### What you should do
Take from the material every line that contains the word "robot".

==================================================

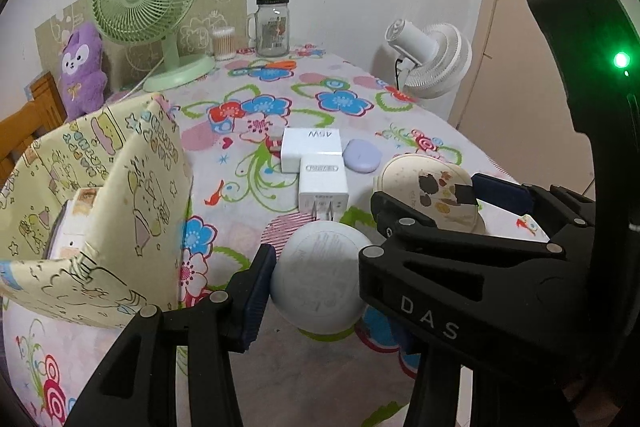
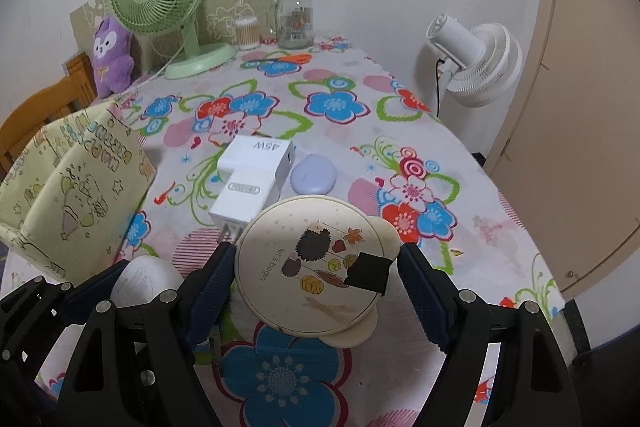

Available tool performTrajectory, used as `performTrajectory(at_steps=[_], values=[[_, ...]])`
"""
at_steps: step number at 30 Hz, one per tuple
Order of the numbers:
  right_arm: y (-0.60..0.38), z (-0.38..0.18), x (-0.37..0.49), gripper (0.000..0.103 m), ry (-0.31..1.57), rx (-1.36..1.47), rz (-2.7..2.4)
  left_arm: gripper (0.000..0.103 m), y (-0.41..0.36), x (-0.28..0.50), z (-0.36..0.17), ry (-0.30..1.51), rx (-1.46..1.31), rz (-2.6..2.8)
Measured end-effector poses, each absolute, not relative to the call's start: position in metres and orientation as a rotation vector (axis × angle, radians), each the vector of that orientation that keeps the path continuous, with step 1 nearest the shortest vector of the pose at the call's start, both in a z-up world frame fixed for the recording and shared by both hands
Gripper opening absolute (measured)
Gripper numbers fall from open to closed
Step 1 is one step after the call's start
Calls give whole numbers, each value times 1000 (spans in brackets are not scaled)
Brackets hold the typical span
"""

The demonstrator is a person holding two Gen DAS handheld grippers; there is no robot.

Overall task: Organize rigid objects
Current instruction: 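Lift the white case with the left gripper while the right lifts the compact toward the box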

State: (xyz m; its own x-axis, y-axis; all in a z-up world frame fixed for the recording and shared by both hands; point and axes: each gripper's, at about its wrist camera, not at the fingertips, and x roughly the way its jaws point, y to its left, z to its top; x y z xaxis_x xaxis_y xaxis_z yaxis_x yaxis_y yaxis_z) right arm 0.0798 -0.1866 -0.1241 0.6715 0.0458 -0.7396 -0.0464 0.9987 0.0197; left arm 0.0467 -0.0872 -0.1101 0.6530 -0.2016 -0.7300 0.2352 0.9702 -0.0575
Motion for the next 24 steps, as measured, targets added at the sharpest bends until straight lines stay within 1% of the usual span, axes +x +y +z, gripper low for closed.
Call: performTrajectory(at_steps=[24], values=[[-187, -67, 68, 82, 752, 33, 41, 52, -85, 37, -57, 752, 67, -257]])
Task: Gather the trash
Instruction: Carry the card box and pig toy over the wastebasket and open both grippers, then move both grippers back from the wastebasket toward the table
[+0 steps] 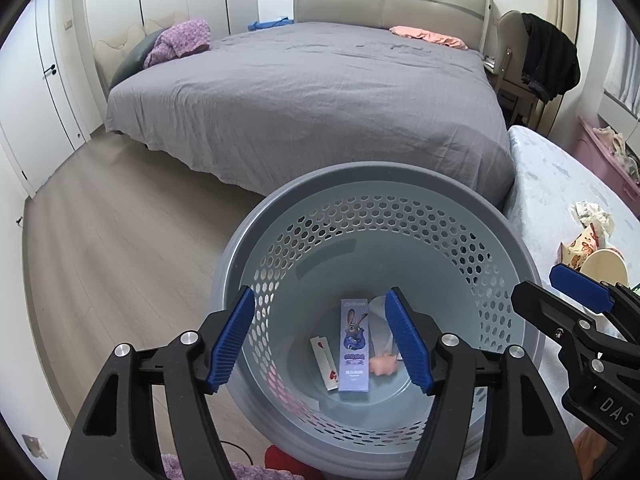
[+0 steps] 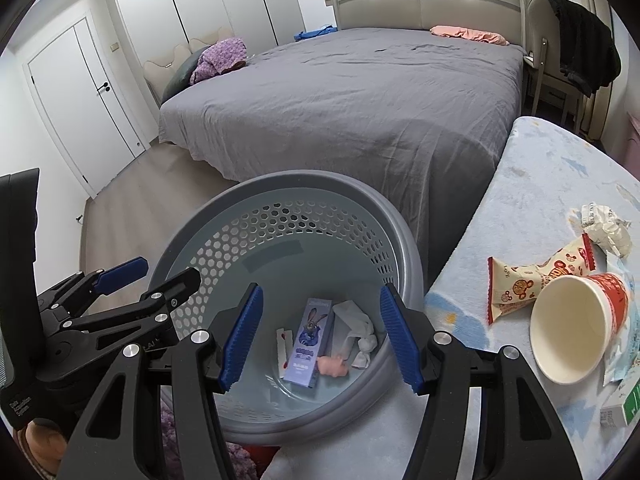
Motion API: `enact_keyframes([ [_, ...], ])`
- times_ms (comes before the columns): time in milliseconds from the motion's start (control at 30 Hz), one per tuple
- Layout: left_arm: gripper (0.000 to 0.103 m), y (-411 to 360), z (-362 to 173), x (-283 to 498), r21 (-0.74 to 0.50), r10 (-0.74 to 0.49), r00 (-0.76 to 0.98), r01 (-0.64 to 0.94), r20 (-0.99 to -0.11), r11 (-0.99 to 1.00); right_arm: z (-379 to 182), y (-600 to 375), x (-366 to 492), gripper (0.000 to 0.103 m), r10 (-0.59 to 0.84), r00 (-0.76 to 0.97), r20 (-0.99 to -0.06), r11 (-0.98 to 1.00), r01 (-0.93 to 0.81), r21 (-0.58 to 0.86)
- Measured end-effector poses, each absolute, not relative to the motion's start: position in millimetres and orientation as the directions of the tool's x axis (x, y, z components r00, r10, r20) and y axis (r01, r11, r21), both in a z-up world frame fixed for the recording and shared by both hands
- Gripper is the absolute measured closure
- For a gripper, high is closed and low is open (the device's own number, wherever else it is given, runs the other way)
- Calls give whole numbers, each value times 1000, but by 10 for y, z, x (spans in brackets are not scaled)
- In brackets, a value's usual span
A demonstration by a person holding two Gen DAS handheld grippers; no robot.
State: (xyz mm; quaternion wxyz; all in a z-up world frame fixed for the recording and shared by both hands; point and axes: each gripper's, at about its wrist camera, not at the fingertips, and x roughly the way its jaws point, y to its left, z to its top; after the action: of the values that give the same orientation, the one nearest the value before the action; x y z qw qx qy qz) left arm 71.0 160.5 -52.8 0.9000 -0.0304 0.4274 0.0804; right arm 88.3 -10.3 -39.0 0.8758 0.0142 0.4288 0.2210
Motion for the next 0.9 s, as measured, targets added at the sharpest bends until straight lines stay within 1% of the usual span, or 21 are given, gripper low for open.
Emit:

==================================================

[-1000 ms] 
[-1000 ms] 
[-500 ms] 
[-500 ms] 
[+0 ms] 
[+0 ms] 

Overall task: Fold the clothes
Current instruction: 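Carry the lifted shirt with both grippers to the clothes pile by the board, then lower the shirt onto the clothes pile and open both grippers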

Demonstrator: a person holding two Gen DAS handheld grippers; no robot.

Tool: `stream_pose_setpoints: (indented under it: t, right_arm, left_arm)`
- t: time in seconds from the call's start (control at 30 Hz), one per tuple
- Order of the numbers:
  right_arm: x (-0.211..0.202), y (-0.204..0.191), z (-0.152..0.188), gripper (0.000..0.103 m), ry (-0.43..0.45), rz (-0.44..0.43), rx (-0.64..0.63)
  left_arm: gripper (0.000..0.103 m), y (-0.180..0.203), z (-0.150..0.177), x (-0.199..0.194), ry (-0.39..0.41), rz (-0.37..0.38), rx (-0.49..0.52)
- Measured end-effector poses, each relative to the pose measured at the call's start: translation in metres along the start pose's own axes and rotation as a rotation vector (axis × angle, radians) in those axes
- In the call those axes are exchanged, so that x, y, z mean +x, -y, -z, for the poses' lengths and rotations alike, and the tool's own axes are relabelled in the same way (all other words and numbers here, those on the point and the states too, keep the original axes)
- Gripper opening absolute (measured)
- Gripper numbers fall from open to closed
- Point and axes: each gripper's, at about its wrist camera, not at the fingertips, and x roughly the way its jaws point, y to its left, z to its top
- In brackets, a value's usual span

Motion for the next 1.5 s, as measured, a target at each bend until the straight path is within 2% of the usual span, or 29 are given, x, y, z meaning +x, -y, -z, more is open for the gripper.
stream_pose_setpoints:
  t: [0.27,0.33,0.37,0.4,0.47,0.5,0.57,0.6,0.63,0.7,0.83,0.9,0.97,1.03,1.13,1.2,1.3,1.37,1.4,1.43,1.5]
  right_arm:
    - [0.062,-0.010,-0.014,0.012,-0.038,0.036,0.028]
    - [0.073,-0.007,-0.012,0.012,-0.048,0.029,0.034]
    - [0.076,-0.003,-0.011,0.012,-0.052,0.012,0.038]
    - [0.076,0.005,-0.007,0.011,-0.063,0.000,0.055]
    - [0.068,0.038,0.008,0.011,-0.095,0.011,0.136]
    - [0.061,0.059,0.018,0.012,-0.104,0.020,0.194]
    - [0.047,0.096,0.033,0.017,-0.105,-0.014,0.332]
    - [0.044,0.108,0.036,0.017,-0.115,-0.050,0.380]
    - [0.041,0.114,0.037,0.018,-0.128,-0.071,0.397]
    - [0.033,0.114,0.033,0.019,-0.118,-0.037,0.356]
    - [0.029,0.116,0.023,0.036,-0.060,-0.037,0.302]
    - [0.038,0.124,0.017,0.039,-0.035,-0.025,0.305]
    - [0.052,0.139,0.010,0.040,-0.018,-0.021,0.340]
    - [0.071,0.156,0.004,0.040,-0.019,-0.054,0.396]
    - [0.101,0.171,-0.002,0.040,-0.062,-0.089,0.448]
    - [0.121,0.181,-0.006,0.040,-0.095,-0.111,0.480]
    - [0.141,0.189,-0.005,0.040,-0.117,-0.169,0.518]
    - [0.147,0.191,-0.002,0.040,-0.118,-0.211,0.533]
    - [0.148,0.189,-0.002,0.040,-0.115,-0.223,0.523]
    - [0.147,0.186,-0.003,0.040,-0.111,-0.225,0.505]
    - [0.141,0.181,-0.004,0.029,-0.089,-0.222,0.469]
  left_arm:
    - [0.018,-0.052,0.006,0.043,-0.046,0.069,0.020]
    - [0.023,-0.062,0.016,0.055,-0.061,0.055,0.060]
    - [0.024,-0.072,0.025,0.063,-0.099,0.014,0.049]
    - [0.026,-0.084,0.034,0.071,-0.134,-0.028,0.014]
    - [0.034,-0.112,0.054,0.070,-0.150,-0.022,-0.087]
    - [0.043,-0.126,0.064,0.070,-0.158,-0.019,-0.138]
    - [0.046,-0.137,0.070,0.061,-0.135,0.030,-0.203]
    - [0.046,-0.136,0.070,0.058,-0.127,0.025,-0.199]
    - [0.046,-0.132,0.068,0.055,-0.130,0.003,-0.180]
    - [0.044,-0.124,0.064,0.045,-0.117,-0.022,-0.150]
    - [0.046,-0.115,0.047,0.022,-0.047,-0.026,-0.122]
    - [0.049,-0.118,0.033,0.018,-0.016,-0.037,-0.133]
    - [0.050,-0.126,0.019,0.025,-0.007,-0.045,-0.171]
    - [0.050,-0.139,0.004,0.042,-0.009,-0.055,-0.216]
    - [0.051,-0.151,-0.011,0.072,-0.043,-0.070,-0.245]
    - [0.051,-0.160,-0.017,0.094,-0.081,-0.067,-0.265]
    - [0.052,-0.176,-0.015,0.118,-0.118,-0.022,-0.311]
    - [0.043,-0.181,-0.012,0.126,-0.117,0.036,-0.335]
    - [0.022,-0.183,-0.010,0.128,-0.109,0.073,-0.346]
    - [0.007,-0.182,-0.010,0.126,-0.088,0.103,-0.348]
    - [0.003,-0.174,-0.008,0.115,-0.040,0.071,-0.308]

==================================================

### Your solution
The demonstrator is a person holding two Gen DAS handheld grippers; there is no robot.
A demonstration by a person holding two Gen DAS handheld grippers; no robot.
Demonstrator: a person holding two Gen DAS handheld grippers; no robot.

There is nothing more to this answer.